Se dice que una cantidad considerable de quienes vamos a un estadio lo hacemos por el deseo de entregar, al menos por 90 minutos, nuestra responsabilidad de librar una batalla diaria en el talento y debilidades de once seres humanos. Quizás sin entenderlo del todo, cada futbolista carga sobre sus espaldas con la esperanza de cada uno de los seguidores que asistió a apoyarlo, además de las de otros tantos millones que siguen las incidencias de un cotejo a través de los diversos medios de comunicación. Y eso, permitir que otro hiciera maravillas con la pelota, es lo que yo permití hace algunos años, en los que me decidí a estar muy al pendiente de las andanzas de un jugador que se salía de la norma, que amaba al deporte más popular del planeta por encima de cualquier cosa.

El silbatazo inicial

Cuando menos me lo esperaba, y pensando que ya lo había visto todo en materia de fútbol, me topé con Juan Ramírez Bustos, hombre de baja estatura, de personalidad agradable para sus seguidores y con un talento natural para establecer un romance con la pelota. Ahí estaba él, sobre la cancha, dominando la redonda y disfrutando cada instante en el que el balón se convertía en una extensión de su cuerpo. Los ojos de nosotros, los aficionados, se negaban a parpadear con tal de no perdemos un solo detalle de lo que ocurría frente a nosotros.

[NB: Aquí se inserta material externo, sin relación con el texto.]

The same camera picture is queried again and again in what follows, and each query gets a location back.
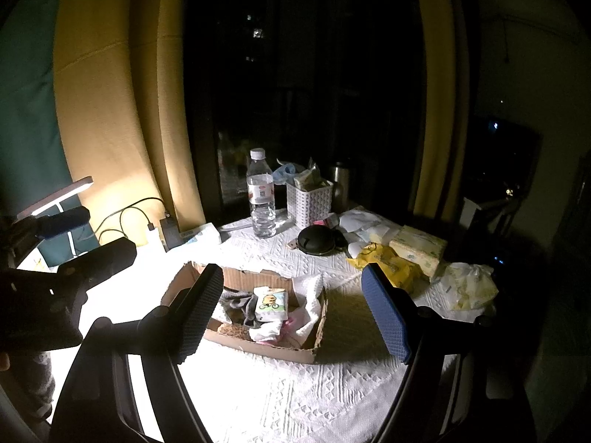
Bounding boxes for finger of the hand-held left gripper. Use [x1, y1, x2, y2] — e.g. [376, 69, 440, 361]
[11, 207, 92, 241]
[58, 237, 138, 289]

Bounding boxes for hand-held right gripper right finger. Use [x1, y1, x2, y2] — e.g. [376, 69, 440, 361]
[361, 263, 536, 443]

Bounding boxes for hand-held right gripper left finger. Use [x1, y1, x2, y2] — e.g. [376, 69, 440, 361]
[48, 263, 225, 443]

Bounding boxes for brown plush toy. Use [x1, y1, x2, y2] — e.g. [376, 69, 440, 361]
[217, 323, 254, 341]

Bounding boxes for cardboard box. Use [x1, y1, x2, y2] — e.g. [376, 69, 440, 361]
[159, 261, 329, 364]

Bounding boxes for person's left forearm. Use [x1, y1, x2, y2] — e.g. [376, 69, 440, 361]
[14, 351, 57, 422]

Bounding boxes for dark green pad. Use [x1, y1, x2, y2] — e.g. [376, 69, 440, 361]
[39, 234, 100, 266]

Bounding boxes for white desk lamp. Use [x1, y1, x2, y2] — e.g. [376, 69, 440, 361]
[16, 176, 95, 259]

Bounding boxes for grey cloth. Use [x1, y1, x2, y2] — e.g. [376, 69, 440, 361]
[213, 286, 259, 328]

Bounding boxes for yellow tissue packet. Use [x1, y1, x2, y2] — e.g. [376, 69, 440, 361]
[346, 242, 430, 293]

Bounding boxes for white charger plug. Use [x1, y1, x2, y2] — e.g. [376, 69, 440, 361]
[145, 224, 165, 252]

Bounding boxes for dark power bank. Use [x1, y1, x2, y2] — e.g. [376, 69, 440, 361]
[159, 214, 182, 251]

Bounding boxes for cartoon print tissue packet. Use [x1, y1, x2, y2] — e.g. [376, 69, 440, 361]
[253, 286, 291, 323]

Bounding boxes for pale yellow tissue box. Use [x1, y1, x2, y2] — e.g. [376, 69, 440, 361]
[389, 225, 448, 278]

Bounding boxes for white pink cloth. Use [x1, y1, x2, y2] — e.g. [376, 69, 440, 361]
[252, 316, 301, 346]

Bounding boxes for white towel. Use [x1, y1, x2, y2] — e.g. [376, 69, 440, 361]
[277, 273, 324, 347]

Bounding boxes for white tissue pack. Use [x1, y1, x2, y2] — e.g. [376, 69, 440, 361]
[178, 222, 222, 247]

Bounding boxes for crumpled white yellow packet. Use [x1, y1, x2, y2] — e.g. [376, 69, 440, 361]
[436, 262, 499, 312]

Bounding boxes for white crumpled packets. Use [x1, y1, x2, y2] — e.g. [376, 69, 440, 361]
[339, 209, 400, 243]

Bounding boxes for clear plastic water bottle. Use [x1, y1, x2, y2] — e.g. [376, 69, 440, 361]
[246, 148, 278, 239]

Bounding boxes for yellow curtain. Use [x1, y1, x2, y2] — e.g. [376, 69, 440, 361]
[53, 0, 206, 236]
[411, 0, 472, 222]

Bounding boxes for white plastic basket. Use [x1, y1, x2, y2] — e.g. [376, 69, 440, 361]
[286, 180, 334, 230]

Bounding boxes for metal thermos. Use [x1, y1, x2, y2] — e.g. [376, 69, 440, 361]
[329, 162, 352, 213]

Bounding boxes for beige sachets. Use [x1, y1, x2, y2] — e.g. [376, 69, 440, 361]
[294, 161, 328, 191]

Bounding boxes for blue plastic bag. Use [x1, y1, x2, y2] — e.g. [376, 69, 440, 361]
[271, 161, 301, 186]

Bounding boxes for black cable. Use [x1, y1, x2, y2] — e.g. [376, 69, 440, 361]
[95, 198, 167, 245]

Para abajo, para arriba; hacia la izquierda, hacia la derecha, de nuevo para arriba... y se viene el remate espectacular, la chilena letal con una dirección precisamente calculada para que el balón no vaya más allá de las peculiares redes. Incluso si quienes lo vimos hubiéramos tenido papel y pluma a la mano, nos hubiera costado trabajo diagramar cada uno de los movimientos realizados por uno de esos jugadores que en cuestión de segundos te atrapa para siempre y te obliga a volver al campo de juego.

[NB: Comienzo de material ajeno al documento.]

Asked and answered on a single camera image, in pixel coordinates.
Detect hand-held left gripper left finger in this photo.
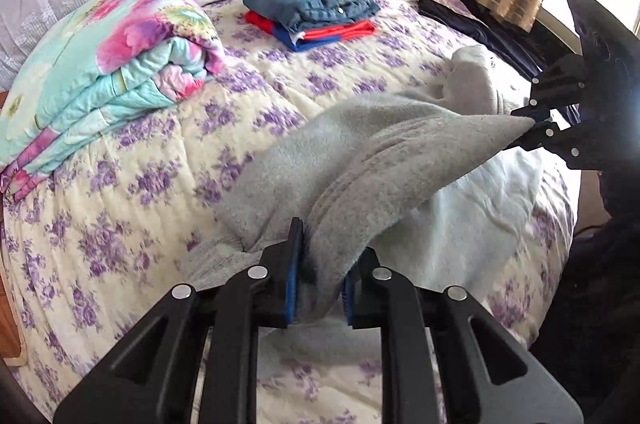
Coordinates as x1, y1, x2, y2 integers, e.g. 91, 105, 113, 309
52, 218, 305, 424

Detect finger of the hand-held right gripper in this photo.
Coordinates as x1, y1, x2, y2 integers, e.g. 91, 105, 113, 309
510, 52, 587, 117
501, 121, 602, 170

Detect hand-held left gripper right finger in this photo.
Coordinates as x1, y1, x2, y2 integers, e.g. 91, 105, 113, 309
342, 249, 584, 424

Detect grey pants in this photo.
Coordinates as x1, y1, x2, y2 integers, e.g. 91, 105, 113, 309
185, 45, 538, 326

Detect dark navy cloth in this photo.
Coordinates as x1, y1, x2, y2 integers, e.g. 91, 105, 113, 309
417, 0, 553, 80

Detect bed with purple floral bedspread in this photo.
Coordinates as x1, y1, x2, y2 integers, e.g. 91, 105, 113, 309
0, 0, 576, 424

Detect folded red blue garment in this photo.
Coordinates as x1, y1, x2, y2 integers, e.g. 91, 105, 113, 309
244, 10, 377, 53

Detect folded floral quilt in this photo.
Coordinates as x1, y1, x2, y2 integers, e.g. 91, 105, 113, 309
0, 0, 226, 199

La curiosidad hizo que, por separado, cada uno de los que observábamos su accionar investigáramos aún más detalles sobre él, pues hasta antes del partido que libró frente a nuestros ojos no había hecho absolutamente nada, ni siquiera existía en la inmensa masa de habitantes de la Ciudad de México.

Minuto 45

Días más tarde, aprovechando que gozaba de un tiempo libre, volví para disfrutar del espectáculo. No sabía si lo encontraría, pues es natural el temor a que una experiencia se convierta en rutina a partir de la segunda ocasión. Pero no fue así: disfruté, de nueva cuenta, sus malabares con la pelota y volví a desear sentirme tan libre como ese individuo al que le bastaba el talento con las piernas para ganarse la vida en las transitadas y contaminadas calles del Distrito Federal.

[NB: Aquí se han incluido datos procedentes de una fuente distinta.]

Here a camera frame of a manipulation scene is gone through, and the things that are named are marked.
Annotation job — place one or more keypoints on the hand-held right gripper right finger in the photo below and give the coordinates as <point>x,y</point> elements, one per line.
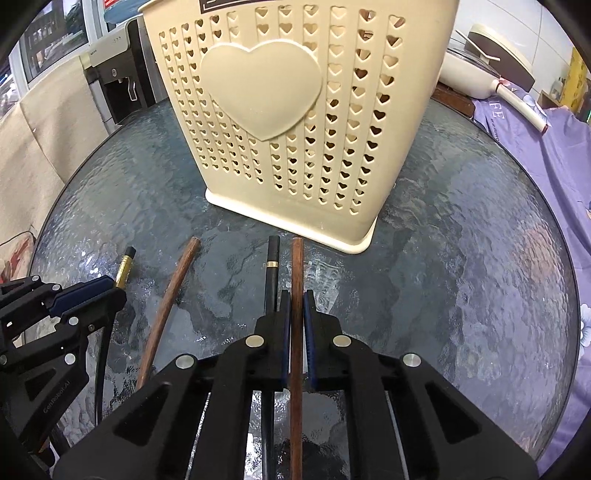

Ahí estaba él, con la de gajos en los pies y con un cronómetro incrustado en el cerebro para saber con exactitud cuándo debía comenzar su número artístico-deportivo y cuándo finalizarlo con el remate espectacular que llevaría el balón justo a la caja o a la cubeta que él utilizaba como destino final para un balón que ya no sufría al estar en las redes ficticias; prefería aguardar con paciencia a que el semáforo volviera a ponerse en rojo y así reanudar la acción.

De tanto pensar en el talento futbolístico de ese singular jugador, no atiné a darle la moneda que consideraba merecida para su talento. Bueno... en realidad la que podía darle, porque si tuviera que ver con auténticos merecimientos habría cambiado la recompensa de diez pesos por un billete de alto valor.

Curioso que de un día para otro me gustara ver el alto en el semáforo. Y varios más pensaban como yo, pues aunque no lo dijeran expresamente, la velocidad de los automóviles que conocían el espectáculo casi gratuito que estaban por ver disminuía radicalmente en esa cuadra en la que se mezclaba el amor por los deportes y la nostalgia de saber que grandes talentos deportivos se pierden entre la pobreza y la desigualdad que a diario azota a nuestro país.

Minuto 80

Confieso que nunca antes me había inquietado la idea de establecer una relación más estrecha con limosneros. La sociedad y el entorno nos enseñan a desconfiar de ellos, a pensar que son personas irresponsables que prefieren abrir la palma de la mano para exigir lo que ellos no son capaces de generar con su trabajo. Pero de muy poco me importaron los paradigmas y decidí entablar una conversación con Juan Ramírez. En esa primera plática, en la que él se mostraba algo apurado por seguir visitando a los automovilistas antes de que apareciera la señal de siga en el semáforo, fue como supe su nombre.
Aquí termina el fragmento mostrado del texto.